To concretely explain what will happen on job_init and job_exit event, let’s suppose that:

  • ldmsd is running on node020.

  • ${COMPONENT_ID} environment variable is set to “20”.

on job_init

When job_init of job_id 10 arrives, the following commands will be constructued and issued to ldmsd:

load name=sp0-procnetdev2-10 plugin=procnetdev2
config name=sp0-procnetdev2-10 producer=node020 instance=node020/sp0-procnetdev2-10 component_id=20
start name=sp0-procnetdev2-10 interval=1s offset=0

stop name=meminfo
start name=meminfo interval=0.1s offset=0

The first 3 lines are derived from the first action (load_term). The name default value is %N-%L-%J (policy name - plugin - job_id), which is expanded to “sp0-procnetdev2-10”. The default value of producer is the value from gethostname(), which is “node020” in this case. The instance default value is %P/%N-%L-%J, which is expanded to “node020/sp0-procnetdev2-10”. The default interval is “1s”, and the default offset is “0”.

The last 2 lines are derived from the 2nd action (interval_mod) using the interval from interval_mod["job_init"].

on job_exit

When job_exit of job_id 10 arrives, the following commands are issued to ldmsd:

stop name=sp0-procnetdev2-10
term name=sp0-procnetdev2-10

stop name=meminfo
start name=meminfo interval=1s offset=0

The first two lines are from the 1st action (load_term). Note that in this case the plugin instance is immediately terminated because the term_delay is not set (default: 0).

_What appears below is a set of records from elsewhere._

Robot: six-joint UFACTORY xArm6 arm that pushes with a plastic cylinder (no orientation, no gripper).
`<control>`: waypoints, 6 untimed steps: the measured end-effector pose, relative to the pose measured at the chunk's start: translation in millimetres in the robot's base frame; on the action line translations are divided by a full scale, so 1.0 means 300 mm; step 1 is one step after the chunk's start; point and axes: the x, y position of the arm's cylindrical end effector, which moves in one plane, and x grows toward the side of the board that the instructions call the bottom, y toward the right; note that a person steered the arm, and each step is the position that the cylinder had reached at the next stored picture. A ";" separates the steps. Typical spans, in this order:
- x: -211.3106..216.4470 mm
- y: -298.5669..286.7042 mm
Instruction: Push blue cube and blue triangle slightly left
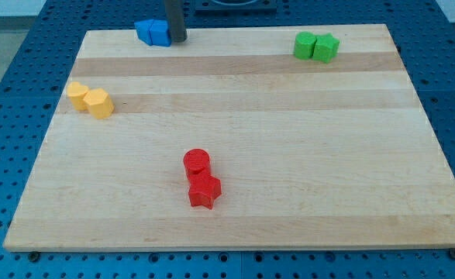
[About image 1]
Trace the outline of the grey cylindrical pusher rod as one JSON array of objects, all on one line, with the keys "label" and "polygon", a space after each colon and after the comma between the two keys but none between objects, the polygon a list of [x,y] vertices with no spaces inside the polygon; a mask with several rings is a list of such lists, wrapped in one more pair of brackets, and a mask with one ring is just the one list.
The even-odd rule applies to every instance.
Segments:
[{"label": "grey cylindrical pusher rod", "polygon": [[183,43],[188,38],[181,0],[164,0],[164,9],[170,29],[171,40]]}]

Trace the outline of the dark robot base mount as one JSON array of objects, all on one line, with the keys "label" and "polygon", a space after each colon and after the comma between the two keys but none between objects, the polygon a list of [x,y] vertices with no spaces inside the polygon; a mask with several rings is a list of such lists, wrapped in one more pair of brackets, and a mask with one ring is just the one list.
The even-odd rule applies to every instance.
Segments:
[{"label": "dark robot base mount", "polygon": [[276,0],[193,0],[196,13],[276,12]]}]

The last 2 lines are derived from the 2nd action (interval_mod) using the interval from interval_mod["job_exit"].

Example 2

This is an example that specifies all values.

msg_enable
smplrp_add name=sp0 path=sp0.json
smplrp_start name=sp0

sp0.json file:

{
  "message_tag": "myslurm",
  "component_id": "${COMPONENT_ID}",
  "job_event_actions": [
    {
      "type": "load_term",
      "plugin": "procnetdev2",
      "name": "mynetdev-%J",
      "producer": "${HOSTNAMEJ}",
      "instance": "${HOSTNAME}/mynetdev-%$J",
      "interval": "2s",
      "offset": "0s",
      "term_delay": "10s",
      "config": {
        "ifaces": "lo,eth0"
      }
    },
    {
      "type": "interval_mod",
      "name": "vmstat",
      "job_init": { "interval": "0.1s", "offset": "0s"   },
      "job_exit": { "interval": "1s",   "offset": "0.1s" }
    },
    {
      "type": "interval_mod",
      "name": "procstat",
      "job_init": { "interval": "0.1s", "offset": "0s"   },
      "job_exit": { "interval": "1s",   "offset": "0.2s" }
    }
  ]
}

In this example, sp0 sampler policy subscribe for myslurm message tag.

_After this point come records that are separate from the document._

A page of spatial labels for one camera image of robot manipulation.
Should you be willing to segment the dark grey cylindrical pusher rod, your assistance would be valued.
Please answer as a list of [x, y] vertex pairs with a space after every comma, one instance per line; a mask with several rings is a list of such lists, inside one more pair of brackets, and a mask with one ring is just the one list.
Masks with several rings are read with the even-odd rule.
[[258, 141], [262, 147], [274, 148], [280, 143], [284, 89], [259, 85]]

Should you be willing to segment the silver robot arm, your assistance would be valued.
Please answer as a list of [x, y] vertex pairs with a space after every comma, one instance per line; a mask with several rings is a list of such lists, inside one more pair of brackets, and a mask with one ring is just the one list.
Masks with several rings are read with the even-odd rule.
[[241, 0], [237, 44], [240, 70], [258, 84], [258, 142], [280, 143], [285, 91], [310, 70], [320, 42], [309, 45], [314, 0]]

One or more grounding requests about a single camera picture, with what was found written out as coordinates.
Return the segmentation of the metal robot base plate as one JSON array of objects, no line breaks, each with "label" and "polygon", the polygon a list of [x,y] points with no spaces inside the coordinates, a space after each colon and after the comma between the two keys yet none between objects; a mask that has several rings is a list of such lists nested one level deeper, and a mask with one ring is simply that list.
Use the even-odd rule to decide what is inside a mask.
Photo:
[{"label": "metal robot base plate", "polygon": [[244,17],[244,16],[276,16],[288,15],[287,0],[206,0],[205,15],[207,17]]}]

To concretely explain what will happen on job_init and job_exit event, let’s suppose that:

  • ldmsd is running on node020.

  • ${COMPONENT_ID} environment variable is set to “20”.

on job_init

When job_init of job_id 10 arrives, the following commands will be constructued and issued to ldmsd:

load name=sp0-procnetdev2-10 plugin=procnetdev2
config name=sp0-procnetdev2-10 producer=node020 instance=node020/sp0-procnetdev2-10 component_id=20 ifaces=lo,eth0
start name=sp0-procnetdev2-10 interval=2s offset=0s

stop name=vmstat
start name=vmstat interval=0.1s offset=0s

stop name=procstat
start name=procstat interval=0.1s offset=0s

The first chunk (3 lines) is from action 1 (load_term), the second chunk (2 lines) is from action 2 (interval_mod on vmstat), and the third chunk (2 lines) is from action 3 (interval_mod on procstat).

on job_exit

When job_exit of job_id 10 arrives, the following commands are issued to ldmsd:

stop name=sp0-procnetdev2-10

stop name=vmstat
start name=vmstat interval=1s offset=0.1s

stop name=procstat
start name=procstat interval=1s offset=0.2s

The first chunk is from action 1 (load_term). This time, sp0 only stops the the instance because term_delay is set to 10s. The term command is scheduled to execute 10s in the future.

The second chunk is from action 2 (interval_mod on vmstat), using interval from job_exit.

The third chunk is from action 3 (interval_mod on procstat), using interval from job_exit.

After 10 seconds has passed, term name=sp0-procnetdev2-10 is issued to ldmsd.